Screven dodged on Oracle's plans for Sun's work on high-performance computing. "You can be sure if it's a fast growing product for Sun, it's probably going to attract our attention," he said. Also, it's looking like the end of the line for any work Sun's done on cloud.

Ellison has dismissed the concept of cloud computing in the past.

Screven backed this line, saying Oracle's focus on cloud is as an infrastructure provider delivering virtualization and management technology to let customers build their own clouds.

There were greater re-assurances on Java and MySQL. There's a huge question mark hanging over what Oracle will do with Java, given that Sun tries to lead the Java community, its name is on so many Java specs, and the fact that it open sourced Java.

Phillips called Sun's work on embedded Java "exciting" while Screven pointed to the fact that Java middleware is the fastest growing part of Oracle's business.

Screven dismissed the idea Oracle would close source Java, noting its openness would help further Oracle's middleware business. "It would be pretty crazy of us to turn Java into some sort of private, hidden technology. A lot of the appeal of Java is it's open. The fact it's open makes our middleware more appealing...It would be pretty wacky to try and close that off," Screven said.

On MySQL, concerns span whether Oracle will kill the product, stop development, or close off the community. Phillips said MySQL has reach in "incremental markets" such as start-ups that Oracle can't get to on its own. And citing PeopleSoft, Phillips said Oracle has a track record of improving the technology and level of support of products it has purchased.

"We need that reach and want them learning SQL early. The number of customers we have that started on other databases and migrated over time for reasons of their own, that's good for us. We need to get them to learn that product and SQL...people experiment with a variety of things and that's a good thing," Phillips said.
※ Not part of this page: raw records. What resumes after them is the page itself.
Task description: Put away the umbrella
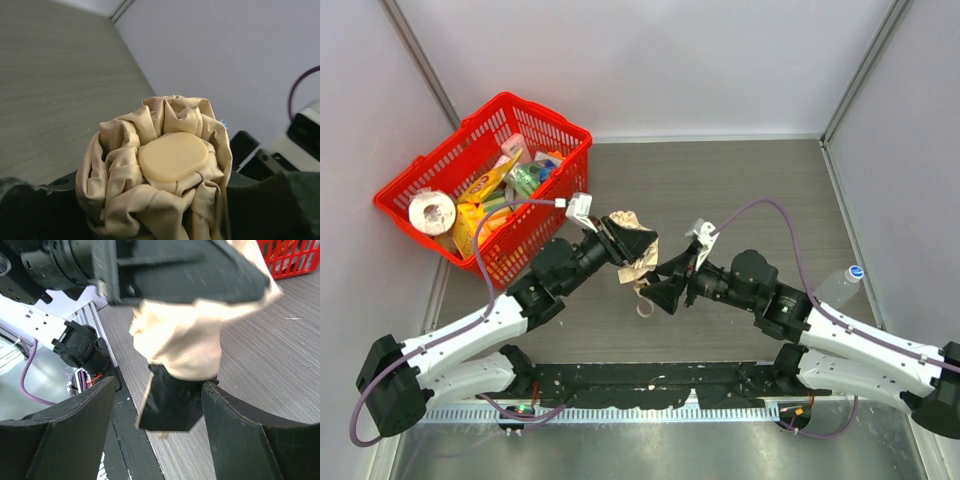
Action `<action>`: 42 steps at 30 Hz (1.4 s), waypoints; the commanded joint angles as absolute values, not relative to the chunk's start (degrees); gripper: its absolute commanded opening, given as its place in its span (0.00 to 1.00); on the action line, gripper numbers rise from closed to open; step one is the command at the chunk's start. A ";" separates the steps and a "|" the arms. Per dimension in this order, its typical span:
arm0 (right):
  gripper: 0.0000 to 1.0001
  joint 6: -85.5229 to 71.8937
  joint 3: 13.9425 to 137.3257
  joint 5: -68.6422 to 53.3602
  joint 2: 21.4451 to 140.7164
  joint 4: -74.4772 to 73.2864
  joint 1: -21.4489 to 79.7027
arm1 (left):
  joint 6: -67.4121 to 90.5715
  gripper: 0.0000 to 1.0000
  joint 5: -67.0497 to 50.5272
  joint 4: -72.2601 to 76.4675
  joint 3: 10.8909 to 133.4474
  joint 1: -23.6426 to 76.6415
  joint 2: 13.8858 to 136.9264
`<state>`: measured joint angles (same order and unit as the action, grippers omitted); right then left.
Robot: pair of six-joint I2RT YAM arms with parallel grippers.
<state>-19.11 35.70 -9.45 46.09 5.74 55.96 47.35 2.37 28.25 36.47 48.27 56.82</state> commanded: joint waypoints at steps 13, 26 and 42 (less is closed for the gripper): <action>0.30 -26.63 40.87 -5.62 65.73 22.49 57.57 | 60.91 0.26 8.62 7.38 42.19 47.55 56.78; 0.00 -37.09 26.99 -15.48 64.08 39.99 51.77 | 56.61 1.00 2.02 -2.17 42.63 39.38 46.59; 0.00 -53.96 26.80 -33.03 77.16 51.32 28.04 | 48.78 1.00 13.81 -13.36 43.15 37.71 34.63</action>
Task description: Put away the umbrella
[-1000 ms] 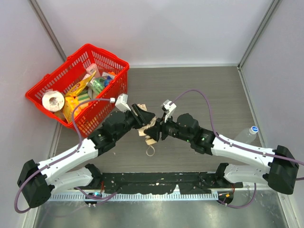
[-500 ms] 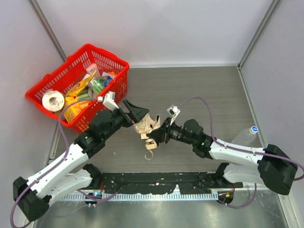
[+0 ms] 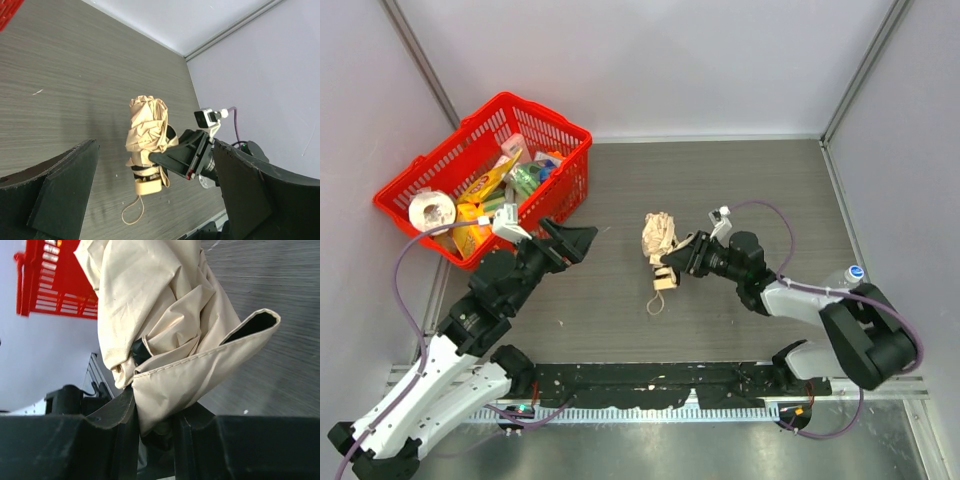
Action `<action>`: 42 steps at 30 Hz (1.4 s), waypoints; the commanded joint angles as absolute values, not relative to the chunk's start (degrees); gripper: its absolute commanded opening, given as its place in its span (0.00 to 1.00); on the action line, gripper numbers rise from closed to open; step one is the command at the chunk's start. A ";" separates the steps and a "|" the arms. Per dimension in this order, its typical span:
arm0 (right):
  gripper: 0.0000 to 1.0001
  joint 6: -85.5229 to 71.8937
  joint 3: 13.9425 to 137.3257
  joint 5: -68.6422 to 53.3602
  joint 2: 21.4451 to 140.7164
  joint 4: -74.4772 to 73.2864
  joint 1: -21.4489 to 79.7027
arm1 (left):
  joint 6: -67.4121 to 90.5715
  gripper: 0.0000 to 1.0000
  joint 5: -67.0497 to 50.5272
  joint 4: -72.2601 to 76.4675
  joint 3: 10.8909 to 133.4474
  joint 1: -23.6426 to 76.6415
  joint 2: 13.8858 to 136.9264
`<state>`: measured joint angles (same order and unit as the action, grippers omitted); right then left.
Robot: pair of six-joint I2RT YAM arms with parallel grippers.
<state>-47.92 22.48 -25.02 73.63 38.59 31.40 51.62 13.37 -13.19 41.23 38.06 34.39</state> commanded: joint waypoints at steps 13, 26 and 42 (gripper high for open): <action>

"We have a track record of saying we know what to do. We are not going to kill off any product. It makes no sense to spend billions of dollars and start killing off products. We want to let as many survive as possible," he said.
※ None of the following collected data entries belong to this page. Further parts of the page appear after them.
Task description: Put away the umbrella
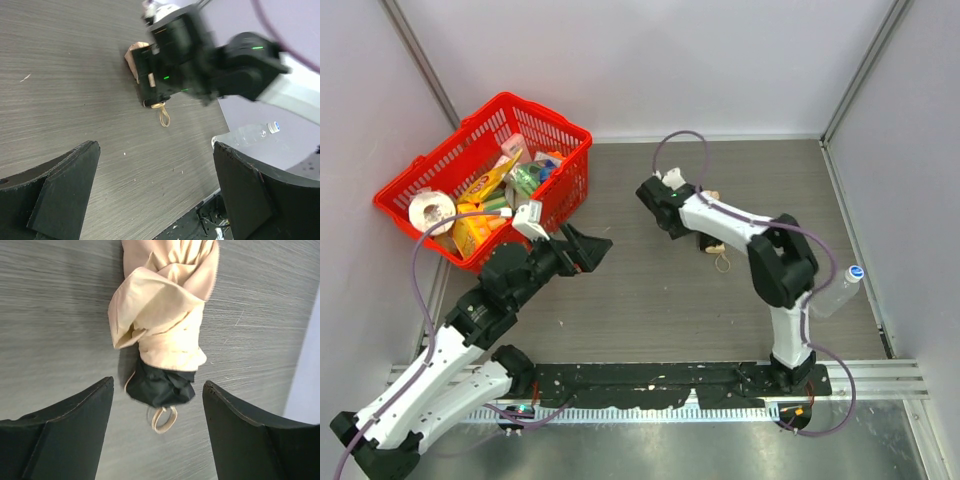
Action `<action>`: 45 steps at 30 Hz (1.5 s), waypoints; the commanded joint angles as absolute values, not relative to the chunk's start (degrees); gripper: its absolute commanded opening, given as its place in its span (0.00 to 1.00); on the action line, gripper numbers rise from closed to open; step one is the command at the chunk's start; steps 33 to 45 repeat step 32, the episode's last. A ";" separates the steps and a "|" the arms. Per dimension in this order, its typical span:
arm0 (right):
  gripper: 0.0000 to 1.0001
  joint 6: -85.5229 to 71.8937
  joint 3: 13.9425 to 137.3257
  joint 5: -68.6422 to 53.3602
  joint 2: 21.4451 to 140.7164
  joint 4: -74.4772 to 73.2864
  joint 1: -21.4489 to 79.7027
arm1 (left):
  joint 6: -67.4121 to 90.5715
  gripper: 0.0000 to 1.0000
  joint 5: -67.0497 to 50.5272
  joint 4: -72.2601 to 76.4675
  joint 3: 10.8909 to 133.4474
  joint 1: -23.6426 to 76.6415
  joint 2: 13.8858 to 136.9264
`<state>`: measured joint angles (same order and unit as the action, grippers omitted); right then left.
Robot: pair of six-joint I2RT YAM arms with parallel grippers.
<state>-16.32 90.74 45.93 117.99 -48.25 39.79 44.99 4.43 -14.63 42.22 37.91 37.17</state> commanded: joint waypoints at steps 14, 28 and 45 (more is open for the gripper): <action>0.77 -9.32 66.18 18.12 47.32 -24.35 39.73 | 43.24 1.00 0.26 5.69 42.98 37.53 35.25; 0.77 -7.30 63.03 23.20 25.94 -20.14 39.81 | 39.12 1.00 -1.32 14.41 44.82 37.44 31.03; 0.78 -6.77 62.75 23.56 22.59 -18.90 39.81 | 36.57 1.00 -1.14 13.63 46.31 37.44 29.18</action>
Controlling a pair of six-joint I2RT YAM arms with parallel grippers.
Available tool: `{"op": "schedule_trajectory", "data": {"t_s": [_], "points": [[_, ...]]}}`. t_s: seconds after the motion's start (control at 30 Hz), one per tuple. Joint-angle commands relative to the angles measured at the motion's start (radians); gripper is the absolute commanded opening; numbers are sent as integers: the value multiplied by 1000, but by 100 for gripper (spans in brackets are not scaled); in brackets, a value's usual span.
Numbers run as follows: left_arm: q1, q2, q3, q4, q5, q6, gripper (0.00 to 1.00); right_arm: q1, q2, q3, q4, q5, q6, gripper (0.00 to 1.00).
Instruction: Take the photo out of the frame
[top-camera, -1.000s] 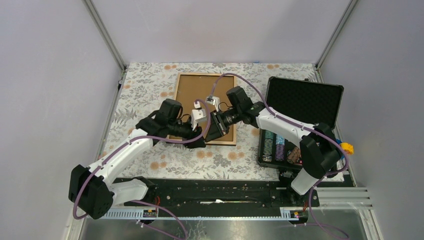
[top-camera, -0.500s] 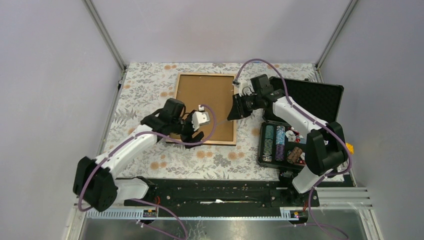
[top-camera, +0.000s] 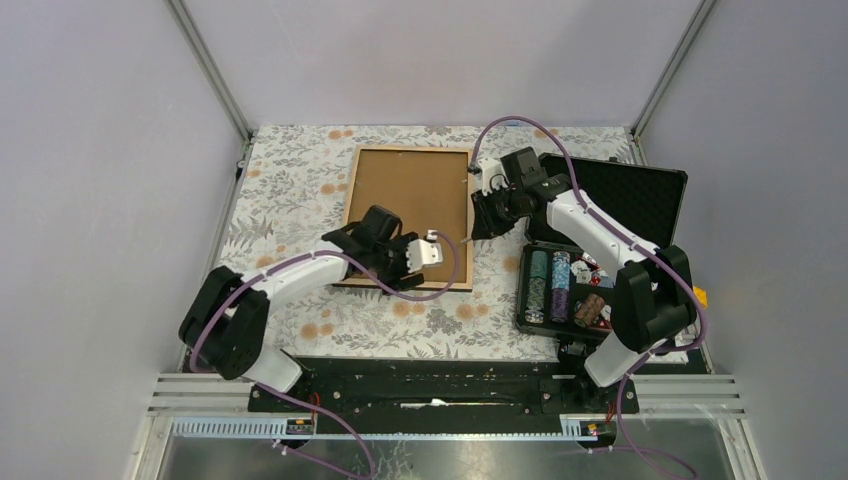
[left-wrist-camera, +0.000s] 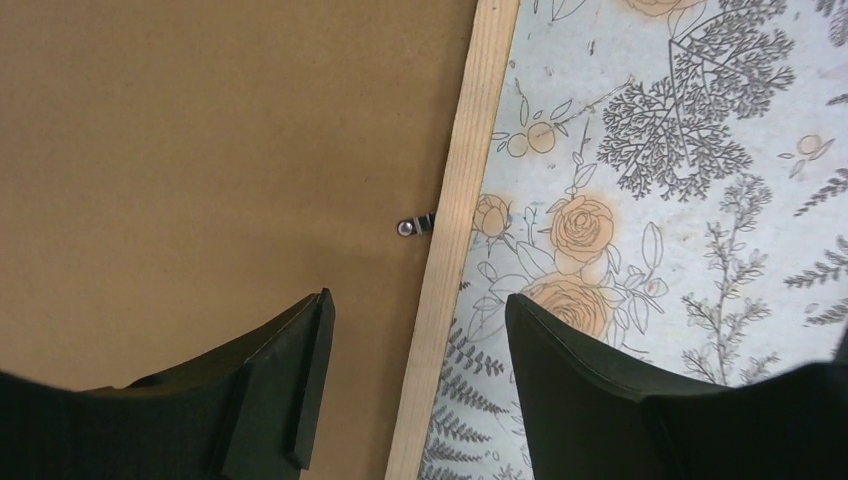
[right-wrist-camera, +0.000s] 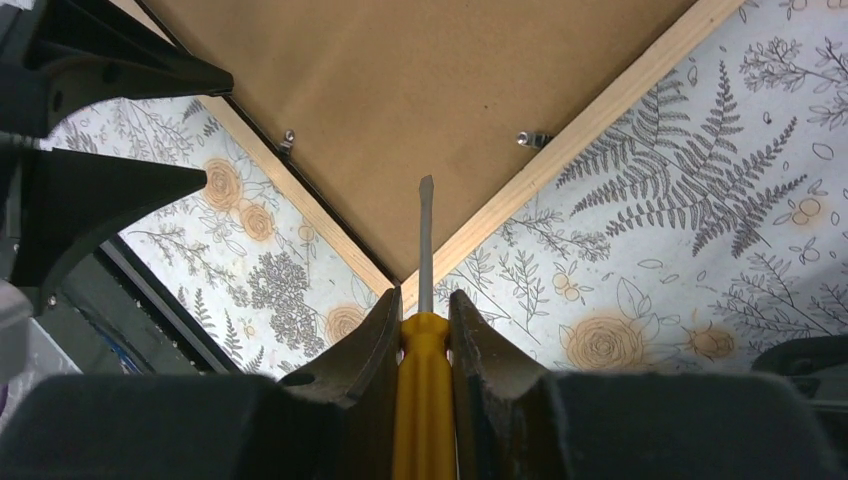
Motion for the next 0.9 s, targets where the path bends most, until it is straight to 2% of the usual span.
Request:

Phillips and Screven also tried to re-assure employees that Oracle is not about to sell of the hardware business, saying Oracle's not as inexperienced at working with hardware as many think. According to Phillips, Oracle's experience comes from tuning its software to partners' hardware. Oracle engineers have also helped develop the Linux kernel.

"We know a little bit more about hardware than people think because we have to port across all these product lines...it seems like we just build software and throw it over the wall, but it's not the way it works," Phillips said.
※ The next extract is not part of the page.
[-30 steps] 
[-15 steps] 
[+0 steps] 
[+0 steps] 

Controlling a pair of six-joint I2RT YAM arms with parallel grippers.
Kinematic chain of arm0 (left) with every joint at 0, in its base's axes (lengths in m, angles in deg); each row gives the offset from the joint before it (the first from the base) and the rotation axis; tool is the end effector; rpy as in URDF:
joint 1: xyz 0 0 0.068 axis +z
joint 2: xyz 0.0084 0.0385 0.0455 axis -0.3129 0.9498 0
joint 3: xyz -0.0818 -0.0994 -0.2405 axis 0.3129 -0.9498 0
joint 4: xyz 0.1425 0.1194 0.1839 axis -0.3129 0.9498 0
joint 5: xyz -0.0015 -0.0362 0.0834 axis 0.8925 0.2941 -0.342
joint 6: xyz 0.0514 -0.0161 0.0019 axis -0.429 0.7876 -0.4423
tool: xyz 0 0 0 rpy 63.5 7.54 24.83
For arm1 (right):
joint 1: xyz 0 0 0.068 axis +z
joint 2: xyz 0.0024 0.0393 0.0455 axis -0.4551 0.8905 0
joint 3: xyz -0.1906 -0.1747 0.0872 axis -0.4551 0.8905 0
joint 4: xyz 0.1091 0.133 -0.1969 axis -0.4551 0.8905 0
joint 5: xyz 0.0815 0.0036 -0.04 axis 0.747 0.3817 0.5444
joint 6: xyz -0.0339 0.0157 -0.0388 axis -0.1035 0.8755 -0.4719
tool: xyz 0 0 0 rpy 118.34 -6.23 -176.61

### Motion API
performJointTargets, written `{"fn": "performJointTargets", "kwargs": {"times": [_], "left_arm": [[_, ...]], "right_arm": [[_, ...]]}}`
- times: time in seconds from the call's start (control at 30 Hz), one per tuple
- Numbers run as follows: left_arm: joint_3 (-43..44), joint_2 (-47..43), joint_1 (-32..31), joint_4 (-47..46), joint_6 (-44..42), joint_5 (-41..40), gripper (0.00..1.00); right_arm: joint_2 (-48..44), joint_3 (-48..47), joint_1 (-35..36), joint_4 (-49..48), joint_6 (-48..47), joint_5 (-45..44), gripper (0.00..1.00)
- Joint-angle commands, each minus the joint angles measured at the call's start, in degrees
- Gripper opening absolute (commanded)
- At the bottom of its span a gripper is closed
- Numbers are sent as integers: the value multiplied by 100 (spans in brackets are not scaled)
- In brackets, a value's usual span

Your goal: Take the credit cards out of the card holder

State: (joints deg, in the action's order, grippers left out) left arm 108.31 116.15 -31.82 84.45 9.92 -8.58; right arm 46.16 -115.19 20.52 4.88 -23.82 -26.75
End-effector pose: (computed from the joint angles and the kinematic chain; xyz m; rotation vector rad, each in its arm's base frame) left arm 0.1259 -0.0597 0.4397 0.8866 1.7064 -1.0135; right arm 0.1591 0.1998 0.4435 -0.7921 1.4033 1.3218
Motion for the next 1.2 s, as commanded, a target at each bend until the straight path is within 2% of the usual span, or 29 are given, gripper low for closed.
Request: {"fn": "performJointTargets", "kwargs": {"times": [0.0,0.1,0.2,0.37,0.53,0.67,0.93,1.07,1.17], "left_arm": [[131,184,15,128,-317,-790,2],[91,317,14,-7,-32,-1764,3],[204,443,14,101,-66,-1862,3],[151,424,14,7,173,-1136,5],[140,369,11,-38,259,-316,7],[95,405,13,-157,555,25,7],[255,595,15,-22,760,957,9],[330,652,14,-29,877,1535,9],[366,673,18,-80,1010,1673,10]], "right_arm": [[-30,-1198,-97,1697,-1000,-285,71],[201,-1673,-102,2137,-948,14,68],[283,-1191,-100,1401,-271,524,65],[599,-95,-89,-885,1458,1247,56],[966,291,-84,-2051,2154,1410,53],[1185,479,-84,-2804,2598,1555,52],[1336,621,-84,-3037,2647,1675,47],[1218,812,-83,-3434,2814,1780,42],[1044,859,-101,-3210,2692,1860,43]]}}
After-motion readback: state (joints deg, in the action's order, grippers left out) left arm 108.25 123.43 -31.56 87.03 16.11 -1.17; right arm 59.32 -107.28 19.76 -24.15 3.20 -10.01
Again, Phillips wouldn't commit to specific products, but he confirmed what we've suspected: that Oracle is very interested in open source where it helps Oracle's proto appliance business. He flagged up Sun's open storage as having "enormous advantage" in helping transform the storage market.

"If you control the data, the creation of the date, the archiving back up and the recovery of it, you can add a lot of value," Phillips said

As for specific x86, mid-range of high-end Sparc processors, Phillips again avoided details but claimed all Sun's processors look appealing. Screven added: "When we were considering the acquisition we studied the processor lines and benchmarked things - we needed to be comfortable with the fact these were hardware platforms, systems, that we were going to keep selling and developing...we are very comfortable."

Backing Phillips and Screven, Schwartz tired to reassure Sun employees Oracle wasn't about to simply spin off parts of Sun, such as server manufacturing and storage.

Schwartz added: "In my interaction with the folks from Oracle this has been about re-drawing the lines...This was not about 'Let's go get that and figure out how to ditch this.'"

"In 55 acquisitions, we have never spun off anything," Phillips added.